About this task - Where a line of the material includes the string "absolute", copy that line.

Material provided -
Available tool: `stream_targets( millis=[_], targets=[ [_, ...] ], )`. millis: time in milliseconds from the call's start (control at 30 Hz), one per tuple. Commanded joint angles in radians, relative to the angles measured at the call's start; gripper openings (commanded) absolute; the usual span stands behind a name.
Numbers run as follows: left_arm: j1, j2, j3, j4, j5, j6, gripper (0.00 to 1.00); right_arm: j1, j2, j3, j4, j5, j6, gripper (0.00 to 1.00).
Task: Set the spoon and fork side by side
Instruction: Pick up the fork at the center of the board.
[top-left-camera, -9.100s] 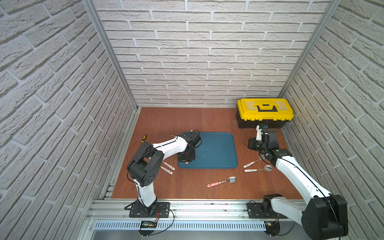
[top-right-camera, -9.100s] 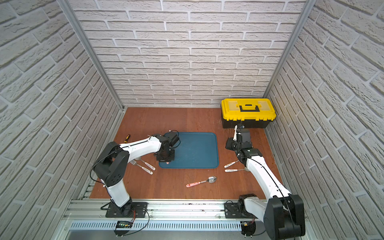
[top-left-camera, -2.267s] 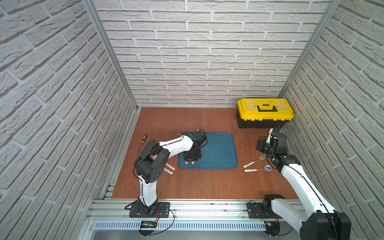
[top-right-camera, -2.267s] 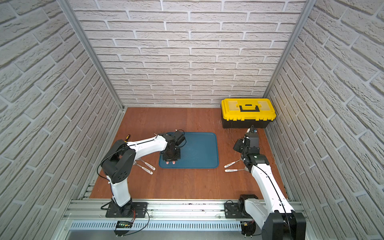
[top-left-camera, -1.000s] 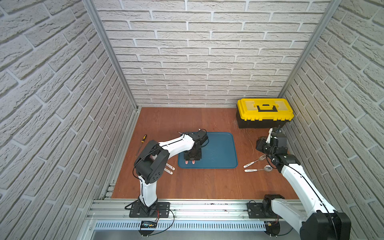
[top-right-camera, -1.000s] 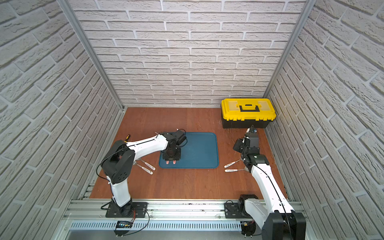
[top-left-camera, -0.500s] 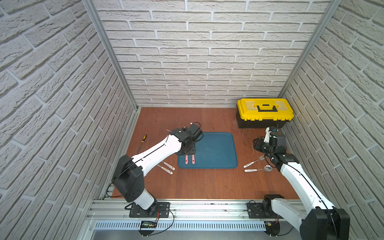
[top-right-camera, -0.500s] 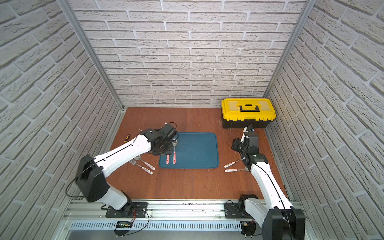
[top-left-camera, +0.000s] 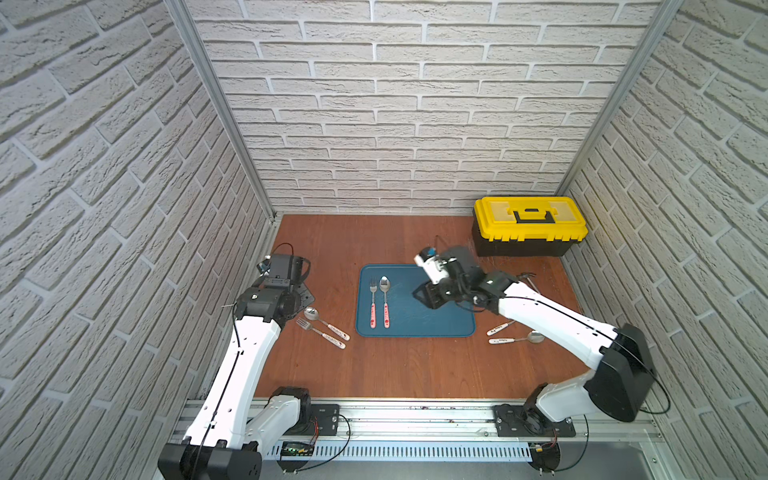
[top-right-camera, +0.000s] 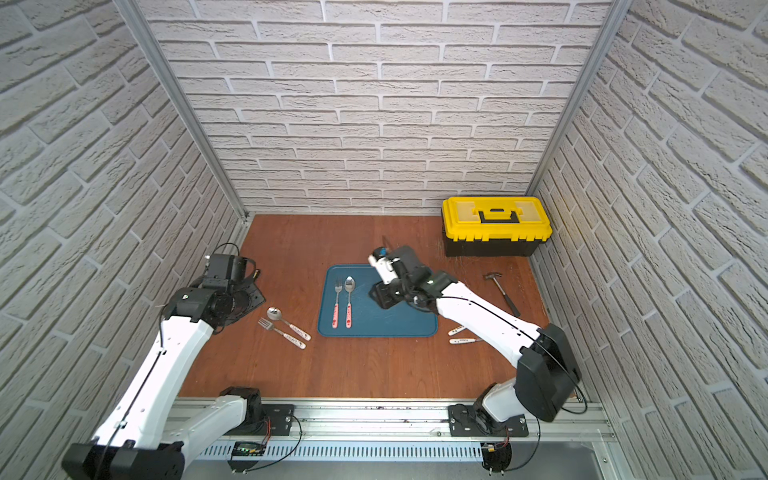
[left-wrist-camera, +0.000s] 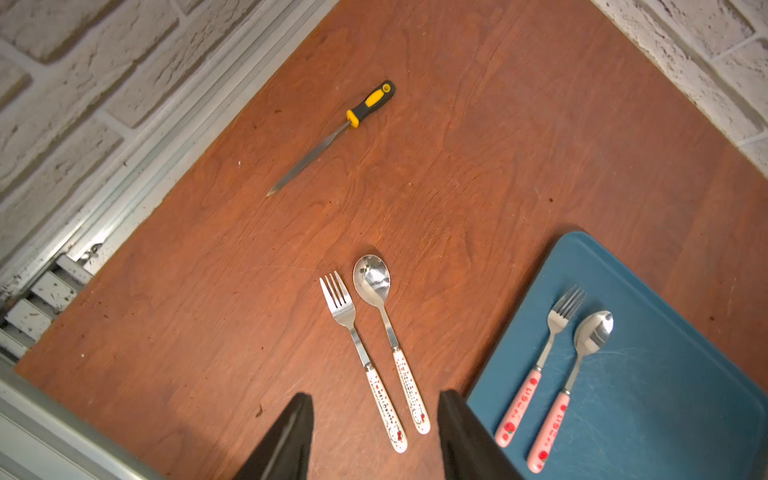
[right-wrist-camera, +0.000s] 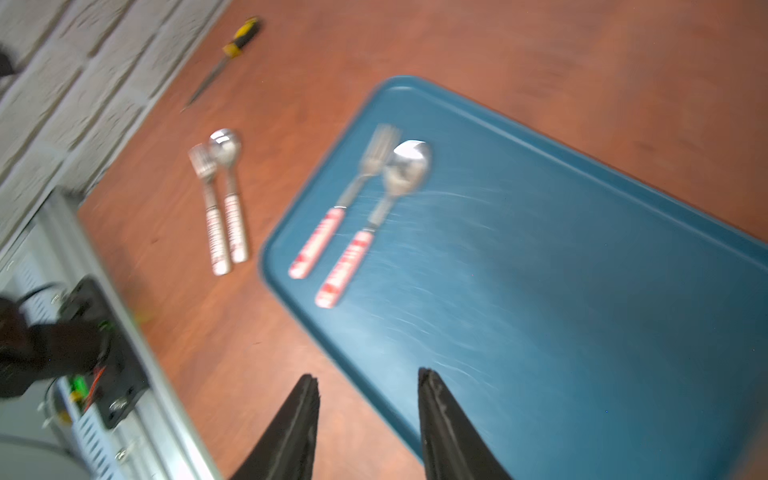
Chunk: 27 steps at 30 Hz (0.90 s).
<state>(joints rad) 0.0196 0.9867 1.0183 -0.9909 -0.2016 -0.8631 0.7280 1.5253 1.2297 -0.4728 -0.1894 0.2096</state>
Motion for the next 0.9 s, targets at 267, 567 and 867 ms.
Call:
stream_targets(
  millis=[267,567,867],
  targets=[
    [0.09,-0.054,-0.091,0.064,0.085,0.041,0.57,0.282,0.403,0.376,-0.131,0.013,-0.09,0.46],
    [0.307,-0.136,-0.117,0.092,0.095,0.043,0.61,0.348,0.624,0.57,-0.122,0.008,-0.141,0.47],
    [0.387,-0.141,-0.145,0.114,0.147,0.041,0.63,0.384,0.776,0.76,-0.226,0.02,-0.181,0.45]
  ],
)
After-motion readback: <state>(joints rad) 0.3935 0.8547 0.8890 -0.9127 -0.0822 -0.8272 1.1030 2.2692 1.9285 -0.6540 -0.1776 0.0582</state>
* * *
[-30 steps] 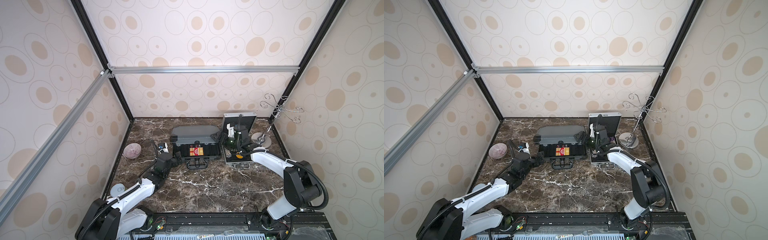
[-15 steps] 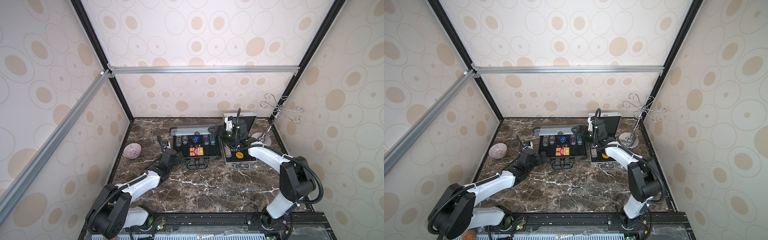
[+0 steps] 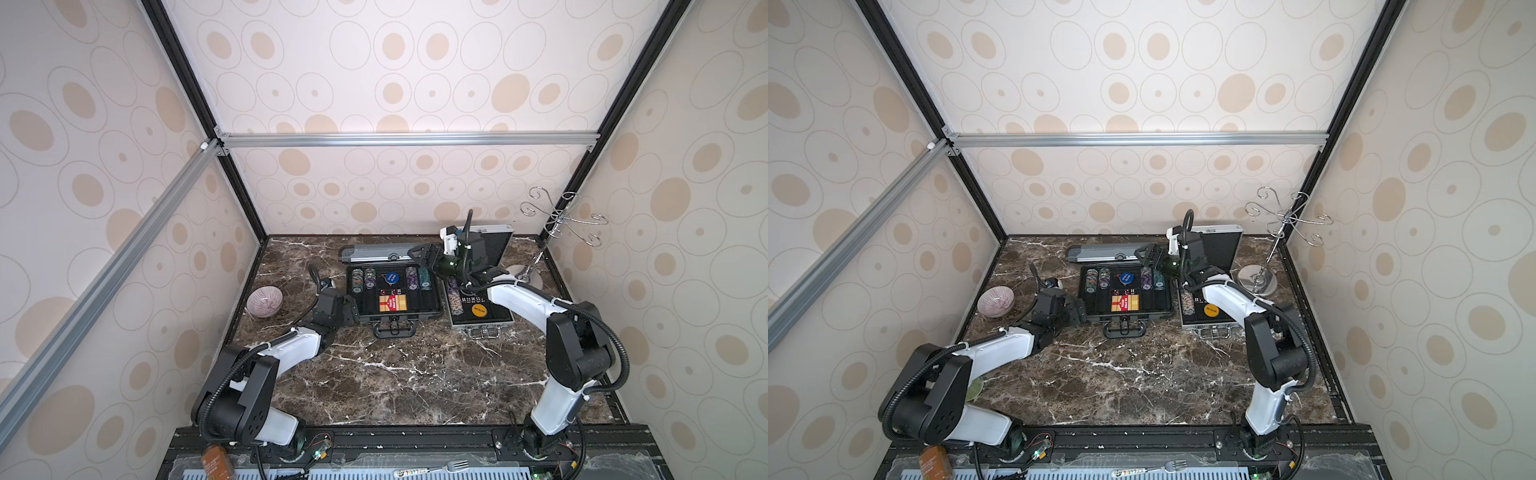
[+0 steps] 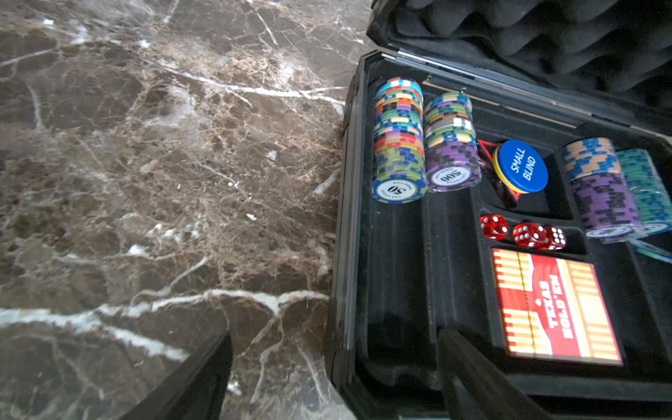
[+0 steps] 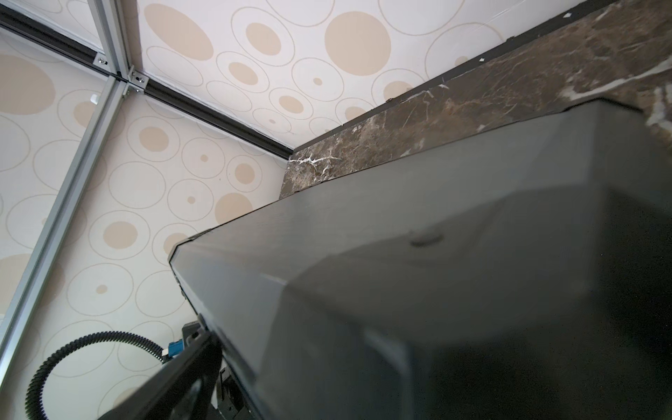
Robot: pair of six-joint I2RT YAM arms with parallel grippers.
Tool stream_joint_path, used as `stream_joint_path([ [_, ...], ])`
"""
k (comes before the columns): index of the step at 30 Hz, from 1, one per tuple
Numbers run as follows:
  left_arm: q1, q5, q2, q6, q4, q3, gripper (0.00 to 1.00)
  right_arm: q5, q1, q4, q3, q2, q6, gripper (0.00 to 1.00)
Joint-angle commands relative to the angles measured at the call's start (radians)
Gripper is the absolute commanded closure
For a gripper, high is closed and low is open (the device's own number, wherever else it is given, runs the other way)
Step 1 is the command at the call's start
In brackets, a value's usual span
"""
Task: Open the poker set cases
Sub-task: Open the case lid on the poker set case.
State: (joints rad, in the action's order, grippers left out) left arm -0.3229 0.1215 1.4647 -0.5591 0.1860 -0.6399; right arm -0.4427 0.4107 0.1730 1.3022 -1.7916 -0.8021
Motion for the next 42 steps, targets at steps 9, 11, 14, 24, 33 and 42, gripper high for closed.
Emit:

Written answer -
Available tool: `stream_targets( millis=[_], targets=[ [_, ...] ], )`. millis: time in milliseconds from the call's start (control at 30 Hz), one per tuple. Commanded joint angles in radians, relative to the angles measured at the call's start; gripper openings (commanded) absolute; the usual span stands behind a name.
Gripper is the absolute commanded closure

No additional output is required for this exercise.